# Problem details:
Below are some records; write them all out again exactly.

# Extracted records:
════
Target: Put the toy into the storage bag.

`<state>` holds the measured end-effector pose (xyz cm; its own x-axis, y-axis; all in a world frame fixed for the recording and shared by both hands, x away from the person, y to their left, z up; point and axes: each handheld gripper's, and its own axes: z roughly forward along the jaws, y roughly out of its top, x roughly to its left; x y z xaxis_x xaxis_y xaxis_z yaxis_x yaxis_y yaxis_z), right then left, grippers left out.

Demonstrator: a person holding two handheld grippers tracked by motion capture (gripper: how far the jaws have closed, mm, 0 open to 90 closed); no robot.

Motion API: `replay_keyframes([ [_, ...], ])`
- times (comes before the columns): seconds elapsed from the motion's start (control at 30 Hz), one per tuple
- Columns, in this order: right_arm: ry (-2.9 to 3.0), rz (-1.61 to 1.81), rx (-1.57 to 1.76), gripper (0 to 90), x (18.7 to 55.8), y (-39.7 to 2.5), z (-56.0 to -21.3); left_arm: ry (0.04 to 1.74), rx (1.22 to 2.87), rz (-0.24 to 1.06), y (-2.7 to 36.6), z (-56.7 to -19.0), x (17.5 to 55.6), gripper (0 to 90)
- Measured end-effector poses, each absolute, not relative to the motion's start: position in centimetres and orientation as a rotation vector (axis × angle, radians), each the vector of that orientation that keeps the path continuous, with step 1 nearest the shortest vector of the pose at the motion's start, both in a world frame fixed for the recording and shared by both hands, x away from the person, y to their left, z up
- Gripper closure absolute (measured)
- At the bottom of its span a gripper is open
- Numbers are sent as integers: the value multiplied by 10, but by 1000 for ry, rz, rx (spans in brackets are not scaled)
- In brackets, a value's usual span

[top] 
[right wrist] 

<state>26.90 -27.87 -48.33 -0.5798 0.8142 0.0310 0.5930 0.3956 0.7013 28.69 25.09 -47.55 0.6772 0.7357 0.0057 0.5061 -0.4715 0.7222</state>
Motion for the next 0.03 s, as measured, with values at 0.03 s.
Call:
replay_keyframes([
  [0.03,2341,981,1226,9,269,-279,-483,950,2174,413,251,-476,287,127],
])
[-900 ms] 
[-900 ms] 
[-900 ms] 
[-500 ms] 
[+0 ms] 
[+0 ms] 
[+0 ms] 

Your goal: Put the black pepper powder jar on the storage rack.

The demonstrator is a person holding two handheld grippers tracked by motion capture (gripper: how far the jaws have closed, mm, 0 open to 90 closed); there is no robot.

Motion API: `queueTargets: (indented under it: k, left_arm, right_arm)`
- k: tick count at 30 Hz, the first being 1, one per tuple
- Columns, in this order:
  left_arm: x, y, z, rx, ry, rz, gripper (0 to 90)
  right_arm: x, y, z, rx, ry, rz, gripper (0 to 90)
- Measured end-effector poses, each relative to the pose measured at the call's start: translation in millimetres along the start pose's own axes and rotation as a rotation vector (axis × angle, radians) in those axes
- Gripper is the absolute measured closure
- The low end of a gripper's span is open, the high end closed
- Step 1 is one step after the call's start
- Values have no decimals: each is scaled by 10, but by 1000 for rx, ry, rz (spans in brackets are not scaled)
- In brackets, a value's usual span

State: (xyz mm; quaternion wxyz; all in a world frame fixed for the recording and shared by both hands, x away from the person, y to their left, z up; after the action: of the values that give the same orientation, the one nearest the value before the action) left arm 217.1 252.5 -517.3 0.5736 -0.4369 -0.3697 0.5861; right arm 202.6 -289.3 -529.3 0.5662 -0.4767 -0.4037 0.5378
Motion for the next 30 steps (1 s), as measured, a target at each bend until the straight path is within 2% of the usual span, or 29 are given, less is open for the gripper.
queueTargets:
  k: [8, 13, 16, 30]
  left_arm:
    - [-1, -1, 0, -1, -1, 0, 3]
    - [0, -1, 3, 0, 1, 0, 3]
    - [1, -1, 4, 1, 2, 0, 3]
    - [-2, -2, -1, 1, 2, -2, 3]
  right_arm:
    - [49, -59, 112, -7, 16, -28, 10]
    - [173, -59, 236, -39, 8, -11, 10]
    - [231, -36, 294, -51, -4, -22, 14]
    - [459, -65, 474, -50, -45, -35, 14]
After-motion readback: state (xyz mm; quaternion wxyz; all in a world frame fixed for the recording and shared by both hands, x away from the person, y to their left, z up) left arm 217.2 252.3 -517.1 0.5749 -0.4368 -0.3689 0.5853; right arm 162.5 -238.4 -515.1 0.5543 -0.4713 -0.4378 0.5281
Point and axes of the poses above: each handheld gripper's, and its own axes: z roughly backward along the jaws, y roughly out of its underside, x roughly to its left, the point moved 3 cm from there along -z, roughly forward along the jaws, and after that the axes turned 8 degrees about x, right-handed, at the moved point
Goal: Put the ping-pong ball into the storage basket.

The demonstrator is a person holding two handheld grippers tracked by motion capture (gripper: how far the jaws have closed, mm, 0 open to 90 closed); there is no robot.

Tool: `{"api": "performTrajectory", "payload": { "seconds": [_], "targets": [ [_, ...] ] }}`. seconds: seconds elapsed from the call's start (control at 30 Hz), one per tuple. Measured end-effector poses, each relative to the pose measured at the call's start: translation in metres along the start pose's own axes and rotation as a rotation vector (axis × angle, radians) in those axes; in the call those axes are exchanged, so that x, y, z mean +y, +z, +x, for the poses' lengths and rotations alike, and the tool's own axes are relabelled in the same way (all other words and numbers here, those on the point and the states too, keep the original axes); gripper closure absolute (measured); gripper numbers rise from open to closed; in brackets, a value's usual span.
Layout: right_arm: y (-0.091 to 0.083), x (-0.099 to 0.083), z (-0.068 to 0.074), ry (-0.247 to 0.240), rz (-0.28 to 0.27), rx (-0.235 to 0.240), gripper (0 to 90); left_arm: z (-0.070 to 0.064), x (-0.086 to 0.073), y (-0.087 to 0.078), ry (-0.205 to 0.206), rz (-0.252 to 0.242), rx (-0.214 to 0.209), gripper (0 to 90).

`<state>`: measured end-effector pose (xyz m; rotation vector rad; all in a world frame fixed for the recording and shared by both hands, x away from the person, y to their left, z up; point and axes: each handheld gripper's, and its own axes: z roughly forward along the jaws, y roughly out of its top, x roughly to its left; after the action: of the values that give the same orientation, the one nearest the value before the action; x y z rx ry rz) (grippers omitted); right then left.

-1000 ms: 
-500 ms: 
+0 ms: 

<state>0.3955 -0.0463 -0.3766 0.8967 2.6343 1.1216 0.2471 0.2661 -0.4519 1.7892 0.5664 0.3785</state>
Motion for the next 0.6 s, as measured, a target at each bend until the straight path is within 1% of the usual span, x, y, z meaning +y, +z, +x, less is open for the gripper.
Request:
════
# Response area:
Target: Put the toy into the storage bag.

`<state>` holds the measured end-effector pose (xyz cm; its own x-axis, y-axis; all in a world frame fixed for the recording and shared by both hands, x away from the person, y to their left, z up; point and axes: each handheld gripper's, and its own axes: z roughly forward along the jaws, y roughly out of its top, x roughly to its left; x y z xaxis_x xaxis_y xaxis_z yaxis_x yaxis_y yaxis_z), right then left, grippers left out.

Demonstrator: a person holding two handheld grippers tracked by motion capture (gripper: how far the jaws have closed, mm, 0 open to 90 closed); no robot.

Motion API: `replay_keyframes([ [_, ...], ])`
- times (comes before the columns): seconds elapsed from the motion's start (control at 30 Hz), one per tuple
- Columns, in this order: right_arm: ry (-2.9 to 3.0), rz (-1.61 to 1.81), rx (-1.57 to 1.76), gripper (0 to 90), x (18.7 to 55.8), y (-39.7 to 2.5), z (-56.0 to -21.3); left_arm: ry (0.04 to 1.74), rx (1.22 to 2.87), rz (-0.24 to 1.06), y (-2.7 to 36.6), z (-56.7 to -19.0), x (17.5 to 55.6), gripper (0 to 90)
- Measured end-effector poses, each absolute, not relative to the motion's start: position in centimetres and orientation as a rotation vector (axis × angle, radians), each the vector of that orientation that keeps the path continuous, with step 1 nearest the shortest vector of the pose at the motion's start, both in a world frame fixed for the recording and shared by both hands, x away from the person, y to their left, z up
- Gripper closure absolute (measured)
- At the bottom of its span a gripper is open
- Numbers are sent as integers: the value multiplied by 10, but by 1000 for ry, rz, rx (spans in brackets are not scaled)
- In brackets, a value's usual span

[top] 
[right wrist] 

<state>26.90 -27.87 -48.33 -0.5798 0.8142 0.0310 0.5930 0.3956 0.7013 28.69 25.09 -47.55 0.6772 0.7357 0.0057 0.5061 -0.4715 0.7222</state>
Motion for the next 0.03 s, as measured, with values at 0.03 s.
Call:
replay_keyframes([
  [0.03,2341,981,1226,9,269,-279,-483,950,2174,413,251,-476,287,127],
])
[-900 ms] 
[-900 ms] 
[-900 ms] 
[-500 ms] 
[+0 ms] 
[+0 ms] 
[+0 ms] 

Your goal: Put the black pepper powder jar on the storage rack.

The demonstrator is a person holding two handheld grippers tracked by motion capture (gripper: how far the jaws have closed, mm, 0 open to 90 closed); there is no robot.

Motion API: `queueTargets: (indented under it: k, left_arm, right_arm)`
- k: tick count at 30 Hz, the first being 1, one per tuple
- Columns, in this order:
  left_arm: x, y, z, rx, ry, rz, gripper (0 to 90)
  right_arm: x, y, z, rx, ry, rz, gripper (0 to 90)
- Measured end-effector poses, each relative to the pose measured at the call's start: translation in millimetres along the start pose's own axes and rotation as a rotation vector (axis × angle, radians) in those axes
- Gripper is the absolute measured closure
- The low end of a gripper's span is open, the high end closed
- Step 1 is one step after the call's start
- Values have no decimals: each is scaled by 10, but by 1000 for rx, ry, rz (spans in brackets are not scaled)
- In brackets, a value's usual span

State: (xyz mm; quaternion wxyz; all in a world frame fixed for the recording and shared by both hands, x away from the person, y to their left, z up; after the action: of the values that give the same orientation, the one nearest the value before the action) left arm 217.1 252.5 -517.3 0.5736 -0.4369 -0.3697 0.5861; right arm 202.6 -289.3 -529.3 0.5662 -0.4767 -0.4037 0.5378
Motion for the next 30 steps (1 s), as measured, a target at each bend until the straight path is within 2% of the usual span, or 29 are given, less is open for the gripper.
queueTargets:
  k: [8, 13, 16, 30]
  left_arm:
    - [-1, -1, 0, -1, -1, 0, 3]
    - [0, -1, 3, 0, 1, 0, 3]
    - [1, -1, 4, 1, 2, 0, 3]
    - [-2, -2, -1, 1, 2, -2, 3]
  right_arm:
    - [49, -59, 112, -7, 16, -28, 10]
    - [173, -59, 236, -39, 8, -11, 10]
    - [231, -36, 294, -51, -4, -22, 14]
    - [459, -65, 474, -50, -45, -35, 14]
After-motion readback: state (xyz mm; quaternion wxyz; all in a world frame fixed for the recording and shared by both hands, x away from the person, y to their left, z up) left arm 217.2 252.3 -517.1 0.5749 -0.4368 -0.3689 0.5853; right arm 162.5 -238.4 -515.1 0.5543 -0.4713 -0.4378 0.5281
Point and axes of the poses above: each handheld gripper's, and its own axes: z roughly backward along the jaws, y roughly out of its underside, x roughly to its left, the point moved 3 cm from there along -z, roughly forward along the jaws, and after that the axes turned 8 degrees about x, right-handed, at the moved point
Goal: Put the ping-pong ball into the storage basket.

The demonstrator is a person holding two handheld grippers tracked by motion capture (gripper: how far the jaws have closed, mm, 0 open to 90 closed); there is no robot.

Tool: `{"api": "performTrajectory", "payload": { "seconds": [_], "targets": [ [_, ...] ] }}`. seconds: seconds elapsed from the call's start (control at 30 Hz), one per tuple. Measured end-effector poses, each relative to the pose measured at the call's start: translation in metres along the start pose's own axes and rotation as a rotation vector (axis × angle, radians) in those axes; in the call those axes are exchanged, so that x, y, z mean +y, +z, +x, for the poses' lengths and rotations alike, and the tool's own axes are relabelled in the same way (all other words and numbers here, those on the point and the states too, keep the original axes); gripper closure absolute (measured); gripper numbers rise from open to closed; in brackets, a value's usual span.
Layout: right_arm: y (-0.091 to 0.083), x (-0.099 to 0.083), z (-0.068 to 0.074), ry (-0.247 to 0.240), rz (-0.28 to 0.27), rx (-0.235 to 0.240), gripper (0 to 90); left_arm: z (-0.070 to 0.064), x (-0.086 to 0.073), y (-0.087 to 0.078), ry (-0.205 to 0.206), rz (-0.252 to 0.242), rx (-0.214 to 0.209), gripper (0 to 90).

`<state>`: measured end-effector pose (xyz m; rotation vector rad; all in a world frame fixed for the recording and shared by both hands, x away from the person, y to their left, z up; point and axes: each handheld gripper's, and its own axes: z roughly forward along the jaws, y roughly out of its top, x roughly to its left; after the action: of the values that give the same orientation, the one nearest the value before the action; x y z rx ry rz) (grippers omitted); right then left.

-1000 ms: 
-500 ms: 
+0 ms: 

<state>0.3955 -0.0463 -0.3766 0.8967 2.6343 1.1216 0.2471 0.2661 -0.4519 1.7892 0.5664 0.3785</state>
Motion for the next 0.6 s, as measured, a target at each bend until the straight path is within 1% of the usual span, x, y, z meaning +y, +z, +x, less is open for the gripper.
Request:

Nothing else is needed to complete the answer.